======== RAW DATA
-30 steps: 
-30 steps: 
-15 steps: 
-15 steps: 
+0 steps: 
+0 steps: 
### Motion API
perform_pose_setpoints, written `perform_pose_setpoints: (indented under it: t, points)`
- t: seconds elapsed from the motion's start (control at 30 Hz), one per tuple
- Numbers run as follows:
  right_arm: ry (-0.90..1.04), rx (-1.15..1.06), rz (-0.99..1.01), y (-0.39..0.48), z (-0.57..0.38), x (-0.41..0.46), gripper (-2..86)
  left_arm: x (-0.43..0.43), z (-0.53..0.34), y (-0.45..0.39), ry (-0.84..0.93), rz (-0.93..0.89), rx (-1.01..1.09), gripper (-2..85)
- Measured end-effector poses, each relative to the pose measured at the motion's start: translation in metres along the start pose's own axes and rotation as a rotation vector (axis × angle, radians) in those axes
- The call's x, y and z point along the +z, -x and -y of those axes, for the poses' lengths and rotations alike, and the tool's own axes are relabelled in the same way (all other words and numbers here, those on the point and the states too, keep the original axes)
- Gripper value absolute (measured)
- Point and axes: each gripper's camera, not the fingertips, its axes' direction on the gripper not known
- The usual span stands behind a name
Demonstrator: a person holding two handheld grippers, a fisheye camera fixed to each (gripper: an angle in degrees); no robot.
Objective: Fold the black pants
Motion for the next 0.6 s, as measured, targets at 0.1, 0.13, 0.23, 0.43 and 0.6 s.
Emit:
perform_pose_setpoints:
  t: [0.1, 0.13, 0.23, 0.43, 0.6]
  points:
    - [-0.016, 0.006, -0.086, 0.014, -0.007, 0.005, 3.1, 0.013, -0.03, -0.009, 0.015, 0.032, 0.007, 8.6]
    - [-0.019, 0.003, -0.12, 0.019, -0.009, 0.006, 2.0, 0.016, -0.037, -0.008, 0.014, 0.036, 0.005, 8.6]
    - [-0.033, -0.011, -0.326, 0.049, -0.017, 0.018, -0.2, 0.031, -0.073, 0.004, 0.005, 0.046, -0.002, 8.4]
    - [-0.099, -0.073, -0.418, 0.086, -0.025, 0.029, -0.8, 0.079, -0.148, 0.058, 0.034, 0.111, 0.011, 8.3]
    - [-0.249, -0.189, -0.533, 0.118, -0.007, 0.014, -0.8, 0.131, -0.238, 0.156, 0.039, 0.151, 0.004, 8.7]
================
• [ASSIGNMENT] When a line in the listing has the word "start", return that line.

• [TASK SOLUTION]
- t: seconds elapsed from the motion's start (control at 30 Hz), one per tuple
- Measured end-effector poses, each relative to the pose measured at the motion's start: translation in metres along the start pose's own axes and rotation as a rotation vector (axis × angle, radians) in those axes

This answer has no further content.